● AIM OF THE TASK
Show every line from the data below that includes "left".

= Beginning of Section =

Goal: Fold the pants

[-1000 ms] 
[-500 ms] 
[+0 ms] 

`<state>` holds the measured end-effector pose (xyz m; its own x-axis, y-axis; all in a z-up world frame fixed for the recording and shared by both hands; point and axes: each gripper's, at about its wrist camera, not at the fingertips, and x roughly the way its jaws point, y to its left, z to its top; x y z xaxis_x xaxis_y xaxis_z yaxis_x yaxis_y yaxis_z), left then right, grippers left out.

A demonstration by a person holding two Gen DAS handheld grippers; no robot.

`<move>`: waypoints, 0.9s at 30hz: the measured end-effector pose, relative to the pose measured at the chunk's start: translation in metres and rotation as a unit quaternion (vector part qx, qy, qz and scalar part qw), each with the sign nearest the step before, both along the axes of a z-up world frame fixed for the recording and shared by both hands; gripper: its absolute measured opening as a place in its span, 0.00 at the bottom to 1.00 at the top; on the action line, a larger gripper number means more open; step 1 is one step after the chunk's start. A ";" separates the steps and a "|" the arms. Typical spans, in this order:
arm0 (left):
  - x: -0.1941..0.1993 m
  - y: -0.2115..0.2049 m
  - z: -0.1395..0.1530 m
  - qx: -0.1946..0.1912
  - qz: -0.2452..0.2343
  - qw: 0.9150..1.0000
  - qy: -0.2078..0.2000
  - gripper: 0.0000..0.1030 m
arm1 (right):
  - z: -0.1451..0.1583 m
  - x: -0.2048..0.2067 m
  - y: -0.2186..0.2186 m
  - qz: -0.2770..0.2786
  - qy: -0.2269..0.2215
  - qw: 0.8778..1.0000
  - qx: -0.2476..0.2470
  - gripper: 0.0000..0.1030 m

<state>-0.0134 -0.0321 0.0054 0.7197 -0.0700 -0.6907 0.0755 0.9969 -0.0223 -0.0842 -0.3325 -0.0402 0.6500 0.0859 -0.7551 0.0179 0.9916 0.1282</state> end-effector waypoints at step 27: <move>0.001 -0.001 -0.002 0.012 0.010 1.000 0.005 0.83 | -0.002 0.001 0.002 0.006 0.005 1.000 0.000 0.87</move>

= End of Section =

● SOLUTION TO THE EXERCISE
`<state>` holds the measured end-effector pose (xyz m; its own x-axis, y-axis; all in a z-up world frame fixed for the recording and shared by both hands; point and axes: each gripper's, at about its wrist camera, not at the fingertips, and x roughly the way its jaws point, y to its left, z to its top; x y z xaxis_x xaxis_y xaxis_z yaxis_x yaxis_y yaxis_z), left then right, grippers left out.
arm0 (left):

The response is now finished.